Milliarden für Sprit-Subventionen – doch Bahn und Klimaziele bleiben auf der Strecke
Lilian BarthMilliarden für Sprit-Subventionen – doch Bahn und Klimaziele bleiben auf der Strecke
Die deutschen Sprit-Subventionen haben die Steuerzahler Milliarden gekostet – mit kaum nachhaltiger Wirkung. Experten argumentieren, dass Investitionen in die Schieneninfrastruktur und die Senkung der Strompreise eine sinnvollere Verwendung öffentlicher Gelder gewesen wären. Zudem ermöglichte die Politik Ölkonzernen in Zeiten globaler Instabilität enorme Gewinne.

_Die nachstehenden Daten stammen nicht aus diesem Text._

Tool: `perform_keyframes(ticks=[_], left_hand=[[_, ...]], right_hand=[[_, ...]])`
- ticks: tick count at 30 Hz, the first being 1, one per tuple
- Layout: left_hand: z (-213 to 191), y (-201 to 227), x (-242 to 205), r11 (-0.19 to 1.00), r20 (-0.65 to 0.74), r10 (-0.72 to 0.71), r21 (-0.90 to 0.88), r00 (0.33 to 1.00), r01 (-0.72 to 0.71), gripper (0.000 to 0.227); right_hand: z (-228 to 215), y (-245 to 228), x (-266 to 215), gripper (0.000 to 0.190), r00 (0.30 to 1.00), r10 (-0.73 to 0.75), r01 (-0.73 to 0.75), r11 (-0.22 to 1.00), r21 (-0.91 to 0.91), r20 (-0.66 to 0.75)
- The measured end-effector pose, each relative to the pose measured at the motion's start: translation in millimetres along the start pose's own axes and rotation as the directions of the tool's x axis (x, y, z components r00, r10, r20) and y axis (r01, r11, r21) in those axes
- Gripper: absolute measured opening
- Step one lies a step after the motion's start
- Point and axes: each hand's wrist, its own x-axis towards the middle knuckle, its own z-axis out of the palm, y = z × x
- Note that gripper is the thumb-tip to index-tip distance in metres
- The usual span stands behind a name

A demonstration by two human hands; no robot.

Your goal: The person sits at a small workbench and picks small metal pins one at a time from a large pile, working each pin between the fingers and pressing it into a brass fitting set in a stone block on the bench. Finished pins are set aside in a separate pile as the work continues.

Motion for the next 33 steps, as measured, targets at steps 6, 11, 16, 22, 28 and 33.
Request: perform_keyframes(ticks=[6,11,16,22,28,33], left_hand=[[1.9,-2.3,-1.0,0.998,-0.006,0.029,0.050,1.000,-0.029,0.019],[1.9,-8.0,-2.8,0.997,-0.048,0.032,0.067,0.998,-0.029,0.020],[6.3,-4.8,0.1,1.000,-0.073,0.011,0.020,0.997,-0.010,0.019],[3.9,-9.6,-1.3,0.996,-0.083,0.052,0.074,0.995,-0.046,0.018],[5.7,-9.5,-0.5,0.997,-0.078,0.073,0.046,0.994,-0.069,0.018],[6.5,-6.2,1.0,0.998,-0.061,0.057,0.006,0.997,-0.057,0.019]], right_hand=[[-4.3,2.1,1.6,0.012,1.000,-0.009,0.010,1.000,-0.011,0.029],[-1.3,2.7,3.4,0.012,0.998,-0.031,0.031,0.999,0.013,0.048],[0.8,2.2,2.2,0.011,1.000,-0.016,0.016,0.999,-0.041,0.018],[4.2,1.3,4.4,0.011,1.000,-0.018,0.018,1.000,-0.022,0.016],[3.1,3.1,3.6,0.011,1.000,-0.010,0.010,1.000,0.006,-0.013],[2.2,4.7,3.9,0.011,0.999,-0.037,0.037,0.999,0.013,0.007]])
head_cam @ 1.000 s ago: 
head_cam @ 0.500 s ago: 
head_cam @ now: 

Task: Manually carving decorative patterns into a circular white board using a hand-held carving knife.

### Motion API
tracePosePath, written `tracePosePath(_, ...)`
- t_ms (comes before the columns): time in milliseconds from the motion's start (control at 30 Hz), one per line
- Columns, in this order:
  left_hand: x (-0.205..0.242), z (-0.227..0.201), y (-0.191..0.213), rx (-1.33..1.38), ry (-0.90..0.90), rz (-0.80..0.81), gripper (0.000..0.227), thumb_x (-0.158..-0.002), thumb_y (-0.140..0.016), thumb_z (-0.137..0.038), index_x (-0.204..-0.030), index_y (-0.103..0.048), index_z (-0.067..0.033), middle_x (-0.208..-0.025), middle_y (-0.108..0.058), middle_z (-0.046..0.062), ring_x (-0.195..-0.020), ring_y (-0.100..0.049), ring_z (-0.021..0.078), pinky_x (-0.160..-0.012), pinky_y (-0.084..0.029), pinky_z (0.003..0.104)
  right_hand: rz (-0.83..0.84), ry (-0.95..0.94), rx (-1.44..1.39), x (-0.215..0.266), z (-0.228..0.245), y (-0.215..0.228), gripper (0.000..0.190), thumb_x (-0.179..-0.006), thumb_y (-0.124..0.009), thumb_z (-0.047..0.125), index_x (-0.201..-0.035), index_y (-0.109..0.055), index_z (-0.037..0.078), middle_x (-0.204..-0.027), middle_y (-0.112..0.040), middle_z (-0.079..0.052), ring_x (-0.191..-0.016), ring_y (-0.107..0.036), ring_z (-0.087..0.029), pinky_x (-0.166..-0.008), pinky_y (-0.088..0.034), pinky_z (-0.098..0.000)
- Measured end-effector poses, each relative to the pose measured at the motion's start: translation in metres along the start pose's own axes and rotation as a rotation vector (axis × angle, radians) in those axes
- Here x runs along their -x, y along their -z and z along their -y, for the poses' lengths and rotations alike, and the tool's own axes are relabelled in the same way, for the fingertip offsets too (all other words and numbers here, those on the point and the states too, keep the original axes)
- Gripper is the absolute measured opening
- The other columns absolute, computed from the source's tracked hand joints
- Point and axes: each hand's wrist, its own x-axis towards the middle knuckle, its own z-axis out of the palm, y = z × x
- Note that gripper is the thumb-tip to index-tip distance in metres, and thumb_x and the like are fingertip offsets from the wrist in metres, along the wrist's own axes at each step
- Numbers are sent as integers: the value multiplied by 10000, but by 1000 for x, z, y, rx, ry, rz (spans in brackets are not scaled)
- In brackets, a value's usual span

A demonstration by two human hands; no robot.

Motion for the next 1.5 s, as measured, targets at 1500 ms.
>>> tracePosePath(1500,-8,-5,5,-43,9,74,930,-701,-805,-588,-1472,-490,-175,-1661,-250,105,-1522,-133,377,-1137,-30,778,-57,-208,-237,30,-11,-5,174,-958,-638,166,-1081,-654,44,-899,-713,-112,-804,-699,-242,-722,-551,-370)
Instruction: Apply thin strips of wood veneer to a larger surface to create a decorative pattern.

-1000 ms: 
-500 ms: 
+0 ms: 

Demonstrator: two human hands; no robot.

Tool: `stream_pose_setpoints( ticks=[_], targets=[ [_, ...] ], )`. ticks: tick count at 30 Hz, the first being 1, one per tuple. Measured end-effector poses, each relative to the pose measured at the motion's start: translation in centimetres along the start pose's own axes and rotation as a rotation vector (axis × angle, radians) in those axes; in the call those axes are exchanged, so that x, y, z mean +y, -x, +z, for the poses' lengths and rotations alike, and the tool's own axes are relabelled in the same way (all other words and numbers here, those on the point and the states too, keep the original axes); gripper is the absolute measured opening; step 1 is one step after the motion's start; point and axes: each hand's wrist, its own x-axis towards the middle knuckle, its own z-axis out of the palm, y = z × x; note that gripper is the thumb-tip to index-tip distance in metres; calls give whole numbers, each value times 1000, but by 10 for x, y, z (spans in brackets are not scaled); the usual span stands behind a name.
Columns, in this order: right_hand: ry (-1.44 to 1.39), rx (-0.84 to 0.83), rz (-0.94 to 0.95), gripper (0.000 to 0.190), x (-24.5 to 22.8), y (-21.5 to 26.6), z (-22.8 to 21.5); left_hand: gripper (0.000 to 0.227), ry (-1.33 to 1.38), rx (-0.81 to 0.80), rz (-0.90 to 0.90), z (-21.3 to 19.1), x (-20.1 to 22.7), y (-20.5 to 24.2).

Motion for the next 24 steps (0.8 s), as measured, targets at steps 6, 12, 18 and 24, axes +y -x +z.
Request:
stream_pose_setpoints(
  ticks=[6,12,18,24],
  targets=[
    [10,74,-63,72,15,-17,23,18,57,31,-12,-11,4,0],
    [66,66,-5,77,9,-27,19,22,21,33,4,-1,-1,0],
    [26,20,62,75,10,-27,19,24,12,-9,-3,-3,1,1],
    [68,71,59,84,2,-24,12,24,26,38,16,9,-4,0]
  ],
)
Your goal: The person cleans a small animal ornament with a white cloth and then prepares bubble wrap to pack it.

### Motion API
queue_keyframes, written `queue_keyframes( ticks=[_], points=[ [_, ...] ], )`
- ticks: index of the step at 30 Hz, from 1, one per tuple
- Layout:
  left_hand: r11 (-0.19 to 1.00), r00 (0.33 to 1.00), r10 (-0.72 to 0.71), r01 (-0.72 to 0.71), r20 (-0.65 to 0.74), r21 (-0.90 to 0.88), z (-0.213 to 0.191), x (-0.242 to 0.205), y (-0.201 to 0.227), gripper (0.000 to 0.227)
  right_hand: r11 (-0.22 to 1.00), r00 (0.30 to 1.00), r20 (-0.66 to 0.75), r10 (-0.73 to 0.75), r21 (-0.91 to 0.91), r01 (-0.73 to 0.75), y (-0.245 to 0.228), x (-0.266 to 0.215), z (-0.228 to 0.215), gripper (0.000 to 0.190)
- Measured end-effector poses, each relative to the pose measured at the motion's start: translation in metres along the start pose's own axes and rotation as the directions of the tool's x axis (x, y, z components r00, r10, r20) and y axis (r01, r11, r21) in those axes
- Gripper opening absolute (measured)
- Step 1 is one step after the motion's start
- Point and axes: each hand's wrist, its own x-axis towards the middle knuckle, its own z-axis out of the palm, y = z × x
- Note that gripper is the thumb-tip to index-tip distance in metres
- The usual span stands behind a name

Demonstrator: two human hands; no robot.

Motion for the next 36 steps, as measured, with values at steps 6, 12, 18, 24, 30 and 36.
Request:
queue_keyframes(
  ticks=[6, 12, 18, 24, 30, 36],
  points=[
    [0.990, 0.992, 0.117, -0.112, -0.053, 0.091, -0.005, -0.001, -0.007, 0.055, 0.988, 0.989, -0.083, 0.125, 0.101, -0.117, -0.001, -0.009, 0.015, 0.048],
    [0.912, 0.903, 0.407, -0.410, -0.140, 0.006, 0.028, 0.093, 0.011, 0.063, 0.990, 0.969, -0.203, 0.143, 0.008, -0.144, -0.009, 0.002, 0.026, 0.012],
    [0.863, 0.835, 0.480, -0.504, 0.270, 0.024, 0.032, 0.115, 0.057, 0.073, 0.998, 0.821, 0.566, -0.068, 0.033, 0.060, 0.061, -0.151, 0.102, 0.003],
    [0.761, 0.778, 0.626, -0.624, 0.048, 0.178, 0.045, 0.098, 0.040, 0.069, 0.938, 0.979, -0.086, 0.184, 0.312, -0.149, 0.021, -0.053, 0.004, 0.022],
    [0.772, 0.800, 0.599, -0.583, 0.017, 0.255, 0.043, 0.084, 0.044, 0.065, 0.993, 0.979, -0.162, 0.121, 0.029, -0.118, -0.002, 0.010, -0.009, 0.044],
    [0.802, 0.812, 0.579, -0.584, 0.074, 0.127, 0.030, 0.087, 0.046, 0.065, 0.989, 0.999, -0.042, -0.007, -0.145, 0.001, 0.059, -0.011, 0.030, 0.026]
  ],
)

Die 2022 eingeführte Steuerermäßigung auf Kraftstoffe kam die Allgemeinheit teuer zu stehen: Über drei Milliarden Euro flossen in die Maßnahme, doch dauerhafte Anreize oder Vorteile blieben aus. Verbraucher profitierten nur begrenzt, da Mineralölkonzerne einen Großteil der Steuerentlastung selbst einbehielten. Gleichzeitig verbuchte die Branche im Zuge des Iran-Konflikts zusätzliche Windfall-Gewinne in Höhe von 2,4 Milliarden Euro.
Währenddessen leiden Bahnprojekte unter chronischer Unterfinanzierung. Die Strecke Berlin–Hamburg verfügt trotz jüngster Modernisierungen noch immer nicht über eine zeitgemäße digitale Signaltechnik – die knappen Budgets lassen kaum Spielraum. Der Hauptbahnhof Hannover, ein zentraler Knotenpunkt für Norddeutschland, steht vor einer Finanzierungslücke von zwei Milliarden Euro für den geplanten Ausbau; für 2027 sind bisher keine Mittel vorgesehen.
Die Sprit-Subventionen werden voraussichtlich weitere 1,6 Milliarden Euro verschlingen. Ohne gezielte Investitionen kann der Schienenverkehr jedoch auch in Preiskrisen keine echte Alternative zu fossilen Brennstoffen bieten. Die Finanzierungslücken lassen die dringend benötigte Verkehrsinfrastruktur auf der Strecke.